RECORDS SHOWN:
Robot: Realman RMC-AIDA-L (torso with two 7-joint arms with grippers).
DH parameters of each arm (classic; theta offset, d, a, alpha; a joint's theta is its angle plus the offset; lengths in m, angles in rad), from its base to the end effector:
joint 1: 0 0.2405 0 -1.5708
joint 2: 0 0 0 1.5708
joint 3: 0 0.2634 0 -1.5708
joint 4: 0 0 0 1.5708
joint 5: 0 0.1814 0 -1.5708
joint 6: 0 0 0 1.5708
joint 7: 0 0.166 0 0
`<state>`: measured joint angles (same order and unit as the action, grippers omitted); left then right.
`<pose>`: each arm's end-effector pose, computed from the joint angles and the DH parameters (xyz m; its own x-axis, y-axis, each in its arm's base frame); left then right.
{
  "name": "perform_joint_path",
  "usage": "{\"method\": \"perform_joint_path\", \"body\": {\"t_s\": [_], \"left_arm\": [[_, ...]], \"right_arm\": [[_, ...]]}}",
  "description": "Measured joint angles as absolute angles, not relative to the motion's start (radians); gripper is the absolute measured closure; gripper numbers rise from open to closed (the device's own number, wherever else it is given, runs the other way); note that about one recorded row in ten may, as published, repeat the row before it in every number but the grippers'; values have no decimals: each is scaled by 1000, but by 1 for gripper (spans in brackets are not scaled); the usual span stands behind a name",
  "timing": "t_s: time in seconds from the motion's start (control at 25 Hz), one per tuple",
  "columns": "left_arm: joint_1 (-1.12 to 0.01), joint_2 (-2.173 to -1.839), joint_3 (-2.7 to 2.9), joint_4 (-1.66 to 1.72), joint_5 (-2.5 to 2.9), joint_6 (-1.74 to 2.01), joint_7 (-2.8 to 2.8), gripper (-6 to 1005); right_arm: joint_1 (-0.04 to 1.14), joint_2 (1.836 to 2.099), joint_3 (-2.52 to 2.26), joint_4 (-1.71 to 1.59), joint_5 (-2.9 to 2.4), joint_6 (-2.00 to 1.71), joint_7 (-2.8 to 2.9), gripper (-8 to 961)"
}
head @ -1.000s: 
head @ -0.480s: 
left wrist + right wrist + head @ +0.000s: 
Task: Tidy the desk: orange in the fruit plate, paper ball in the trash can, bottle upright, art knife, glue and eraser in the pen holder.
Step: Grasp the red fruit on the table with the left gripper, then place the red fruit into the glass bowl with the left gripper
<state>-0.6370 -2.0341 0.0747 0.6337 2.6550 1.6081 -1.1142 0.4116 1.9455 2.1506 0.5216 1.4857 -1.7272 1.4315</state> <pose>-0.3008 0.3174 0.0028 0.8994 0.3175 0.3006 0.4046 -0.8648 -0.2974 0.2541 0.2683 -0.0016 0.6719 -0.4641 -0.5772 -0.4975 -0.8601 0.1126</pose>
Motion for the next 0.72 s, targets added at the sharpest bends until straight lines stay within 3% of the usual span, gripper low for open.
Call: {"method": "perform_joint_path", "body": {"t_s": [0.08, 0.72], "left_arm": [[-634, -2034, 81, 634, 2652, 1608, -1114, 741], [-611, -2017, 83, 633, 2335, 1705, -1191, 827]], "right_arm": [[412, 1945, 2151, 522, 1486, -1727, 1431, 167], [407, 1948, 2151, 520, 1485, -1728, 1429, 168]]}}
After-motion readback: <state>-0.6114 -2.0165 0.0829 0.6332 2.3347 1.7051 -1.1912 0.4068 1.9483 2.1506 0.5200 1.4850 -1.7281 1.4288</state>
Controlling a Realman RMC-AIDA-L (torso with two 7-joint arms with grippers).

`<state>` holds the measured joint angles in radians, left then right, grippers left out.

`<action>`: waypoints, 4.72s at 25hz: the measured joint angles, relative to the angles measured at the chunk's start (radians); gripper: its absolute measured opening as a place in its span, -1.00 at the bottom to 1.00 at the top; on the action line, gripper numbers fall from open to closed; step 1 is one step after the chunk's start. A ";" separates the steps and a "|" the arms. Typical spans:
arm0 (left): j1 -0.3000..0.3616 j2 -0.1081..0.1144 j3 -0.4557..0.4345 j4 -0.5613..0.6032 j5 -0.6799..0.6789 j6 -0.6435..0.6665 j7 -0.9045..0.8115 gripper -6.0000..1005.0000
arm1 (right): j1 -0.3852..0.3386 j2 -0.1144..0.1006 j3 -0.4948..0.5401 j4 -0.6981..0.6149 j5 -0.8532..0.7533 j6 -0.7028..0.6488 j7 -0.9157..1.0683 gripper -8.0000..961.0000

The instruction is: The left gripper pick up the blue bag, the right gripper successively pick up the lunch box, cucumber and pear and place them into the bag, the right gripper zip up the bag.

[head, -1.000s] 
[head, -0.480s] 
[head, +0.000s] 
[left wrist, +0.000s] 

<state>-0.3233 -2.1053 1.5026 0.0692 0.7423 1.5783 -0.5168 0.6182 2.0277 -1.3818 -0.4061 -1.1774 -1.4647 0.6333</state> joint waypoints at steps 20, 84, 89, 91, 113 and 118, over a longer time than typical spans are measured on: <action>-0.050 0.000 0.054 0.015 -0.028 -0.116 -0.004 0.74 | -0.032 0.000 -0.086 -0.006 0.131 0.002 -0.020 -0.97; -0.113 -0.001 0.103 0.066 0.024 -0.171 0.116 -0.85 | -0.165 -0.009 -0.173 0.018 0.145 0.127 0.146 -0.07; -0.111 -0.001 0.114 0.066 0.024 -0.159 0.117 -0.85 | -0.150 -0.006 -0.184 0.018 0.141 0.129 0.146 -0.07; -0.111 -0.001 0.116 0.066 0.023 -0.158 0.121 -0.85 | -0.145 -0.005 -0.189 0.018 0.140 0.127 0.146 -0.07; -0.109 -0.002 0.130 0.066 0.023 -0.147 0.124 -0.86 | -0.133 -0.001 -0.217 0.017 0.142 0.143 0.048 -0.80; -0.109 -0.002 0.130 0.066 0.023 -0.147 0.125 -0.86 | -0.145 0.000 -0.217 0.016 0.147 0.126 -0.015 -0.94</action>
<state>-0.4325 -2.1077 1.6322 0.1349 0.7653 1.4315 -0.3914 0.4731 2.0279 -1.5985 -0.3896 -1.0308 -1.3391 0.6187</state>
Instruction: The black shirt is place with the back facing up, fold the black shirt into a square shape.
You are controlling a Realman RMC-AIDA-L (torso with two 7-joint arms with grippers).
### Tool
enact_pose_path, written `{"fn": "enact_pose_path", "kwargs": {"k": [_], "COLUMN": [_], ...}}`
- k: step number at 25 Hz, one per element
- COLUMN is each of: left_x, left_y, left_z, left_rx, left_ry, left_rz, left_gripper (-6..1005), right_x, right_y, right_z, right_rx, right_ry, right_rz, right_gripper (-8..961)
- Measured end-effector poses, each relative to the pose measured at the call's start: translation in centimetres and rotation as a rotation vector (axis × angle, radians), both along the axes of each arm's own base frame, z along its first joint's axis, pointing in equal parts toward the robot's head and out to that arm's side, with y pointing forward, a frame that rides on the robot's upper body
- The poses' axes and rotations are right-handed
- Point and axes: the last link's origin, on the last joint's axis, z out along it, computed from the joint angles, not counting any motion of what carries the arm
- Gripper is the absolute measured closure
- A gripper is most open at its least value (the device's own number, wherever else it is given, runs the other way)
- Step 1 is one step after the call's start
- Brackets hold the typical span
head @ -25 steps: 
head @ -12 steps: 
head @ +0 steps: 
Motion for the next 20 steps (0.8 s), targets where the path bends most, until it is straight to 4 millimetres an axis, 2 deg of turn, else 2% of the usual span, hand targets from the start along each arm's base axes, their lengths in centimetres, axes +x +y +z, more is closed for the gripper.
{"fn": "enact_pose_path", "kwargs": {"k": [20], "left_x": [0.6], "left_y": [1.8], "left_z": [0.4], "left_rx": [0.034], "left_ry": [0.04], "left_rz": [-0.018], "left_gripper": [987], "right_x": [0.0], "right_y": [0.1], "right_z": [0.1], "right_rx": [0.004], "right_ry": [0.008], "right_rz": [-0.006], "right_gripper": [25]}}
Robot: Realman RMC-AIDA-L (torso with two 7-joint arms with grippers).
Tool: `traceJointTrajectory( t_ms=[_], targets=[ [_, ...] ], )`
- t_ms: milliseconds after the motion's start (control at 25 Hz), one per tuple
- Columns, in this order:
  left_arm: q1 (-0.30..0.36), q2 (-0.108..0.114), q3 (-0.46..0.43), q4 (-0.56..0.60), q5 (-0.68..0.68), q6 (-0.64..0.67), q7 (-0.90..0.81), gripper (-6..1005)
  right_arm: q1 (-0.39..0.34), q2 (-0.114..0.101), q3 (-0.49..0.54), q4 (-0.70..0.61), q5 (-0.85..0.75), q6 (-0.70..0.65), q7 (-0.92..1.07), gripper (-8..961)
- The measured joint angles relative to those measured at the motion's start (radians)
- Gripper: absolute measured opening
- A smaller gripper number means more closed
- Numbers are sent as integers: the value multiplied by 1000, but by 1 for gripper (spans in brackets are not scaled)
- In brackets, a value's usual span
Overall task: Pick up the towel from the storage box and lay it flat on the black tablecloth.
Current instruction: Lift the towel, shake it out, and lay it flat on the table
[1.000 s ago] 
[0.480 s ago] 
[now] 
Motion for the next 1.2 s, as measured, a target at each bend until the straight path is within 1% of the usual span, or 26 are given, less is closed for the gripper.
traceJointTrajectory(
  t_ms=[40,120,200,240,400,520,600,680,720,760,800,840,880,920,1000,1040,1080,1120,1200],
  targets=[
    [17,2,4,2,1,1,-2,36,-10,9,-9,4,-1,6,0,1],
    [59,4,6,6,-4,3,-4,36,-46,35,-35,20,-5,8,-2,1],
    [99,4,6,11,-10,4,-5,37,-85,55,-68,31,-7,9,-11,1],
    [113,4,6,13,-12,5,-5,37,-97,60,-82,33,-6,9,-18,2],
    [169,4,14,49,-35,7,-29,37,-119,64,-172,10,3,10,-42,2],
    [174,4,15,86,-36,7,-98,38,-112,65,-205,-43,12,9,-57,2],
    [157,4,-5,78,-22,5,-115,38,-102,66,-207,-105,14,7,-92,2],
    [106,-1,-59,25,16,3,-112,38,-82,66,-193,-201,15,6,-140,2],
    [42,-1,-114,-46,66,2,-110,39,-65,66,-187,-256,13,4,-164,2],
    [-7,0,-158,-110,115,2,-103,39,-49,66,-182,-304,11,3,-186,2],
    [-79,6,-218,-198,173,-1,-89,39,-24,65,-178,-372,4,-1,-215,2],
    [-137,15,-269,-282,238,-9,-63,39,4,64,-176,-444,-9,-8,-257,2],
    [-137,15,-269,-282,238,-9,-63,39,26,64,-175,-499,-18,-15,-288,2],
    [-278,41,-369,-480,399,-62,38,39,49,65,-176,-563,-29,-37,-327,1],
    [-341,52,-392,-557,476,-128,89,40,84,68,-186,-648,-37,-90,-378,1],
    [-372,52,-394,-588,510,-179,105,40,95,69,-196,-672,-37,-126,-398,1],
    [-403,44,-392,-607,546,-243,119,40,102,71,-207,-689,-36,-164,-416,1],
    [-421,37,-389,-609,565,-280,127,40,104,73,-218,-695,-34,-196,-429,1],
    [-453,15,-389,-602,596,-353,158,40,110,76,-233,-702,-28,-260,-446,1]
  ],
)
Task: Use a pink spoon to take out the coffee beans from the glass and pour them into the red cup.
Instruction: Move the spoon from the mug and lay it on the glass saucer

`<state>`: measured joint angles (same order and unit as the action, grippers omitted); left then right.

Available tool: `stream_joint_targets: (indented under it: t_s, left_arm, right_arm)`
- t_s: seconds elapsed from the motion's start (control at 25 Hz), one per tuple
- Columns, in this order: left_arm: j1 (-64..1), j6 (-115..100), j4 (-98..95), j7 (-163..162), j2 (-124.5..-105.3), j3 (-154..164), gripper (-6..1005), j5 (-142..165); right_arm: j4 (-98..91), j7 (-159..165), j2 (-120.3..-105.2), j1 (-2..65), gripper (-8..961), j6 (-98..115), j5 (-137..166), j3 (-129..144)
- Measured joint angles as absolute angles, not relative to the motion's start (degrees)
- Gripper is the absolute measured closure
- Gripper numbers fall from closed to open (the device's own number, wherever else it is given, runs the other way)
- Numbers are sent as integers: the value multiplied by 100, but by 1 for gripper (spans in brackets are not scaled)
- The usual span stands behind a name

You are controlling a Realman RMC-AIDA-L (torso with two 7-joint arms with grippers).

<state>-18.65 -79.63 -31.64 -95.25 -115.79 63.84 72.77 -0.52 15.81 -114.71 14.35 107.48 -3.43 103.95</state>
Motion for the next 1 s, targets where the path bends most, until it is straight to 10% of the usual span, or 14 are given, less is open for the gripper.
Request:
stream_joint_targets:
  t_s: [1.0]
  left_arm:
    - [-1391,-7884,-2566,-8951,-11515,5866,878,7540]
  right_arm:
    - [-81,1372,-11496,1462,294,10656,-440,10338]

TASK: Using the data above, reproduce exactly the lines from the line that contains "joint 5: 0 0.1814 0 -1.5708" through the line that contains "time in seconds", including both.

EXERCISE OUTPUT:
joint 5: 0 0.1814 0 -1.5708
joint 6: 0 0 0 1.5708
joint 7: 0 0.166 0 0
`<state>`: measured joint angles (same order and unit as the action, grippers omitted); left then right.
`<pose>`: each arm's end-effector pose, computed from the joint angles and the DH parameters (xyz m; its own x-axis, y-axis, each in its arm's base frame); left then right.
{
  "name": "perform_joint_path",
  "usage": "{\"method\": \"perform_joint_path\", \"body\": {\"t_s\": [_], \"left_arm\": [[_, ...]], \"right_arm\": [[_, ...]]}}",
  "description": "Measured joint angles as absolute angles, not relative to the motion's start (radians); gripper is the absolute measured closure; gripper numbers rise from open to closed (the device's own number, wherever else it is given, runs the other way); note that about one recorded row in ten may, as published, repeat the row before it in every number but the grippers'; values have no decimals: each is scaled by 1000, but by 1 for gripper (spans in brackets are not scaled); the usual span stands behind a name",
  "timing": "t_s: time in seconds from the motion's start (control at 25 Hz), one per tuple",

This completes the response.